La responsabilité et l'autonomie, ensuite. Elles sont des attentes fortes des agents publics : ils demandent davantage d'autonomie, davantage de responsabilité, en contrepartie d'une évaluation plus fine et plus systématique des résultats obtenus. Je sais que nous tenons là une des clefs pour rendre plus attractives les fonctions de responsabilité dans la fonction publique : recruter des cadres plus autonomes et plus responsables, amenés à rendre des comptes, c'est faire évoluer l'esprit de la fonction publique.

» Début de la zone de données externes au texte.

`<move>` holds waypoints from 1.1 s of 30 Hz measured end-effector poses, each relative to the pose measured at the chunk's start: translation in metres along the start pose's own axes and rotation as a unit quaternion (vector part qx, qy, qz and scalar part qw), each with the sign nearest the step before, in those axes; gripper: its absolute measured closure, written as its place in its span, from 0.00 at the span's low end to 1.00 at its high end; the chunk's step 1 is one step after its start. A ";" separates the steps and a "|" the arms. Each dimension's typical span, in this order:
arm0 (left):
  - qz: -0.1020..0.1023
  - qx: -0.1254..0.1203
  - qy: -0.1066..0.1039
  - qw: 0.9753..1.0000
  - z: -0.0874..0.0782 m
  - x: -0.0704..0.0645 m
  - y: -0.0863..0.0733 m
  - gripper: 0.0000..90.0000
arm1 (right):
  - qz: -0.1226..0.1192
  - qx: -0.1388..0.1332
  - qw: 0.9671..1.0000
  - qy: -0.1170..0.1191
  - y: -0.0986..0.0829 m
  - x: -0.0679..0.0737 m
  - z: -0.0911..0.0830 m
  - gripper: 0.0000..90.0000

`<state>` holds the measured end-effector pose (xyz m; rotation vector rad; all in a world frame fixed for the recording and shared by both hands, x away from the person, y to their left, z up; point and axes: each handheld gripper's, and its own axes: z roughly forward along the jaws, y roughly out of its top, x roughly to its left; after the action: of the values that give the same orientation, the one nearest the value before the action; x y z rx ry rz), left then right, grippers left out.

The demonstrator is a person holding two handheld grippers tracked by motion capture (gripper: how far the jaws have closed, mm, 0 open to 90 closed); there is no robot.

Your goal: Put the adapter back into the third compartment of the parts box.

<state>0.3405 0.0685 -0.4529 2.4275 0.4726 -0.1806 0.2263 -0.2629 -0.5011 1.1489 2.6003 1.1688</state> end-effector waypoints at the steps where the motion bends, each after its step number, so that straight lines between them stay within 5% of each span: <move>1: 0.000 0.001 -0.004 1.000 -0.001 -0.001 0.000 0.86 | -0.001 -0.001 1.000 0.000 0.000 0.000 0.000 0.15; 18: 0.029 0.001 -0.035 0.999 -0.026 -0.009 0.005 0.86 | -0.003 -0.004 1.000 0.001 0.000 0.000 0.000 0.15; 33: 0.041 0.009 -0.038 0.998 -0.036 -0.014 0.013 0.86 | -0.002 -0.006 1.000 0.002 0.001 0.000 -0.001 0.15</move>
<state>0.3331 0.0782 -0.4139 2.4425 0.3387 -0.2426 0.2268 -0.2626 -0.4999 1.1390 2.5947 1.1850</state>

Face au scepticisme, poison endémique qui frappe les acteurs et les commentateurs de la réforme de l'Etat - la réforme que vous allez adopter constitue un antidote puissant. Qui aurait cru, il y a un an de cela, que le monument constitué par l'ordonnance du 2 janvier 1959 pourrait, compte-tenu de la culture des administrations financières et des administrations gestionnaires, être modifié à ce point ? Qui aurait cru que le calendrier actuel permettrait de mener, en moins d'un an, la réforme à son terme ?
Des comparaisons internationales, il ressort souvent que les processus de réforme de l'Etat sont nés de crises institutionnelles, de crises politiques et de crises sociales, dans des contextes économiques et budgétaires souvent défavorables. S'agissant de cette réforme, nous ne nous trouvons pas dans cette configuration et je crois que nous pouvons collectivement nous féliciter qu'il en soit ainsi. Collectivement, j'insiste sur ce terme. Nous avons tous ici en mémoire la genèse de ce texte, la ténacité du Président de l'Assemblée nationale Raymond FORNI et du rapporteur général de la commission des finances, Didier MIGAUD, à faire aboutir cette réforme, dans un environnement que je n'aurais pas spontanément qualifié de favorable il y a un an mais qui l'est certainement plus aujourd'hui.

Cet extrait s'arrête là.